The creator mentality
“If you’re not a creator-led brand that has an obvious face of the brand — in those examples, that’s what people love to connect with, almost like a FaceTime with your followers — then brands like Sephora and MAC Cosmetics, with their built-in creator network of hundreds of global makeup artists, are leaning into that. A creator mentality has really helped them,” she said. “They’re utilizing those personalities almost to replicate the in-store experience of having that conversation with the makeup artist or the ambassador; they’re replicating that on Instagram Live. It’s been really cool to watch, and [it’s worked] for people who maybe don’t know what to do online to just simply answer questions. It seems so obvious, and maybe not the most groundbreaking example of the usage of the [platform]. But I actually think it’s the most helpful, especially at a time like this, when that’s really your way of creating that intimate dialogue with your fans.”

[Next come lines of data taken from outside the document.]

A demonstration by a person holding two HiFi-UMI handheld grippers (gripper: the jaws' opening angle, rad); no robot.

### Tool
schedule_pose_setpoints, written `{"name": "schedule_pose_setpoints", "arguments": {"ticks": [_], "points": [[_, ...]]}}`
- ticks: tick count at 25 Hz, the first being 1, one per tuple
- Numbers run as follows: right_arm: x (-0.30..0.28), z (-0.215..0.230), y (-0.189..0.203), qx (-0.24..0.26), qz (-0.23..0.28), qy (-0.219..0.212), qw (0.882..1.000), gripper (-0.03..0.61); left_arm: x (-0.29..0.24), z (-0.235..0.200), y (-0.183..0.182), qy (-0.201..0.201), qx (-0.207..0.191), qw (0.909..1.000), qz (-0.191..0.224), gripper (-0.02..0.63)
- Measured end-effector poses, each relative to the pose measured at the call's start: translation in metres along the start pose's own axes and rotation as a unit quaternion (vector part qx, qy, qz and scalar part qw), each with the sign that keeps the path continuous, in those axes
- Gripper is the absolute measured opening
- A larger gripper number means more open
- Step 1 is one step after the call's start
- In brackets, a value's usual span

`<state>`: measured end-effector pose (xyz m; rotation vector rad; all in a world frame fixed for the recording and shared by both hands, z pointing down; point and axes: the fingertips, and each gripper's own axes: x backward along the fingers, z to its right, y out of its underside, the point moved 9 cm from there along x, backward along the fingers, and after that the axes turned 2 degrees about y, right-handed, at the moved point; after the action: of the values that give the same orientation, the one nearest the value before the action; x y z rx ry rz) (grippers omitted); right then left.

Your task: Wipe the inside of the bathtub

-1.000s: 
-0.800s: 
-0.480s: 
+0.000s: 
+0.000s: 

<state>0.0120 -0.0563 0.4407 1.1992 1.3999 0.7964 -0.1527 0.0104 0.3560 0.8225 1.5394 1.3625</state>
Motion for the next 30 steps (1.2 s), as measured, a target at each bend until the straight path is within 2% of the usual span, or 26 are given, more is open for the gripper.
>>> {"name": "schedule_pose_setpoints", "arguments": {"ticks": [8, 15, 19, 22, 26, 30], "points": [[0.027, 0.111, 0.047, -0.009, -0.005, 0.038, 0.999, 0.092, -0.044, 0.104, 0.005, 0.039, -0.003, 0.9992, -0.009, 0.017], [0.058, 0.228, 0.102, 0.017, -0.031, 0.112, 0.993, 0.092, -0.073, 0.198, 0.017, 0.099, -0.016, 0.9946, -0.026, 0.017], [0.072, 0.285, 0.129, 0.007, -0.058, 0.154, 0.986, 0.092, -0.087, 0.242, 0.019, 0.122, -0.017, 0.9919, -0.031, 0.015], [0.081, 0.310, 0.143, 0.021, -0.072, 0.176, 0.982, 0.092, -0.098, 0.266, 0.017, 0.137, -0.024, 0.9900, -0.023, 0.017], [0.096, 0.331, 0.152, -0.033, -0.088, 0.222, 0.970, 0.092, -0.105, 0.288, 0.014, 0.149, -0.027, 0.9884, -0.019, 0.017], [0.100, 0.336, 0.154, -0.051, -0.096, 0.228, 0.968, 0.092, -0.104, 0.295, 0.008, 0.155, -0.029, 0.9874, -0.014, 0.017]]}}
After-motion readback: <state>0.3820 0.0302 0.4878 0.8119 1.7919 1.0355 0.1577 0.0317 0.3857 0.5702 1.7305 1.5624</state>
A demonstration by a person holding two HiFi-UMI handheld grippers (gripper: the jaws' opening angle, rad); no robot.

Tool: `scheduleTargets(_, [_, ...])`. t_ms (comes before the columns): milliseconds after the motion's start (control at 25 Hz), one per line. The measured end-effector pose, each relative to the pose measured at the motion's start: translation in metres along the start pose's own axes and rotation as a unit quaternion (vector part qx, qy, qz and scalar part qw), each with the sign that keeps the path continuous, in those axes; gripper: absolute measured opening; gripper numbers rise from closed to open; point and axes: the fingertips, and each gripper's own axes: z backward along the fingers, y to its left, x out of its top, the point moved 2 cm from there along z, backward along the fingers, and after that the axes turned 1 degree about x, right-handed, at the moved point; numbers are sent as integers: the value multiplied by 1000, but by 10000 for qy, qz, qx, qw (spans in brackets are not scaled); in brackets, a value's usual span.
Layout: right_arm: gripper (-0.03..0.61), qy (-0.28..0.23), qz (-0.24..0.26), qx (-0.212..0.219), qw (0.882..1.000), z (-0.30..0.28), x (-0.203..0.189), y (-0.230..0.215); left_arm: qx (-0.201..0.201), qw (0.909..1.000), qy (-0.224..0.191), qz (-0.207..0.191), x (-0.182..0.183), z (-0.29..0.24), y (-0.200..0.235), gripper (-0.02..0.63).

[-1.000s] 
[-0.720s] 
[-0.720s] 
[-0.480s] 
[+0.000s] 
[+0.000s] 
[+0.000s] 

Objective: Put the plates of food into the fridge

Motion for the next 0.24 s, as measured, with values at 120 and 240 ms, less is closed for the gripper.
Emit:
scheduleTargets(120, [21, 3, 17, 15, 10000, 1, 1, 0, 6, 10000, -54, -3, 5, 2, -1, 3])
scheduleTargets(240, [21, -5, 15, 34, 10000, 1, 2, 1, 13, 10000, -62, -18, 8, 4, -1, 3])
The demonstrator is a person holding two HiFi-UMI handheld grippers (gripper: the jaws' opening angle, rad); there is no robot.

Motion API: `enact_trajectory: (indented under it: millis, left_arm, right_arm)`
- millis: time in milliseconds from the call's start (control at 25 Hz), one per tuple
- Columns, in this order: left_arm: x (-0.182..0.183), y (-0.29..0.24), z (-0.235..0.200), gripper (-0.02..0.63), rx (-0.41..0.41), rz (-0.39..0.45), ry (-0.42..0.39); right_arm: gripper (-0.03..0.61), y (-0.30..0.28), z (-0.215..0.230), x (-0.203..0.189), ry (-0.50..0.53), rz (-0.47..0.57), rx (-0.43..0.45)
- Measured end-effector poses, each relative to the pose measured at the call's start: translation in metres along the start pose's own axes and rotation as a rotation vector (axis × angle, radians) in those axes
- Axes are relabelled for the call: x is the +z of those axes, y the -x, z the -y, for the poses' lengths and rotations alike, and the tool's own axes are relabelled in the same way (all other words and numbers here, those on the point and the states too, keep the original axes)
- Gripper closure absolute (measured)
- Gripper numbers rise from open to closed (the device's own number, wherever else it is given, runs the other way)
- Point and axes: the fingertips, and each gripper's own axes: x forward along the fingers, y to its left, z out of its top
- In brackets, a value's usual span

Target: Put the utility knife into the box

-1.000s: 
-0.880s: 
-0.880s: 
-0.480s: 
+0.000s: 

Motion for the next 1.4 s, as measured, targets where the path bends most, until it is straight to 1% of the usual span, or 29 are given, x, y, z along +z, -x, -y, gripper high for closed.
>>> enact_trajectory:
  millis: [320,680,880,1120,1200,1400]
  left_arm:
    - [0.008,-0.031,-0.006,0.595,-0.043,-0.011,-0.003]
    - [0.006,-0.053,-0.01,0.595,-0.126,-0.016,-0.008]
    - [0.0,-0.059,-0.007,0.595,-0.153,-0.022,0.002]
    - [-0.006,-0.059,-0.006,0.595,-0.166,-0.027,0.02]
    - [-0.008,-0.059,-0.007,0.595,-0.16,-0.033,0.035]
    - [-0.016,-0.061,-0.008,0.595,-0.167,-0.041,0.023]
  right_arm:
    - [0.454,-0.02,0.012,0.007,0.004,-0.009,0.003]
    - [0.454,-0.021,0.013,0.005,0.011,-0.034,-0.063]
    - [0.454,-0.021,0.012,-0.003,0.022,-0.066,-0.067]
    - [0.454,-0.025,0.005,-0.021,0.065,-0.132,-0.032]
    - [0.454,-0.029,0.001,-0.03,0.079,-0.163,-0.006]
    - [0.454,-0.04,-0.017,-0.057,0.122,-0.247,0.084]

Beauty is at the forefront
“The platform has continued to evolve based off of trends that we’ve seen forming. For example, it goes without saying that short-form video has been a huge trend, especially within the beauty community just because it’s so visual. Beauty brands and creators have always been early movers in that space. And Instagram continues to evolve based off of those behaviors that are already happening. Going back to three years ago, it was just plain storytelling. And that’s it.”

Reality and fantasy
“There have been a lot of brands that have launched this year, which I find really interesting, especially just watching how they’re truly Instagram-native brands. We’re really the main channel for pushing out these launch moments, both for on the granular collection level and also for their entire brand story. Seeing folks lean into the more wearable, easy, comfortable makeup — the example that comes to mind is Gucci Westman’s brand, Westman Atelier. I am obsessed with her livestreams and her IGTV videos. Watching her kind of transform herself in a way that really resonates, even just on a Zoom call, has been really entertaining and feels a bit more sort of realistic and attainable during this crazy time. That being said, on the complete other end of the spectrum, people are bored at home. And I think beauty lends itself to this sort of escape. A lot of the Reels trends are these really extravagant, artistic looks that people are creating with makeup. The beauty enthusiasts, they’re still there, and they’re not going anywhere. The full face makeup crew, they still love wearing their full face, even over Zoom. And I think you can see that in the fact that these brands are still serving both ends of the spectrum.”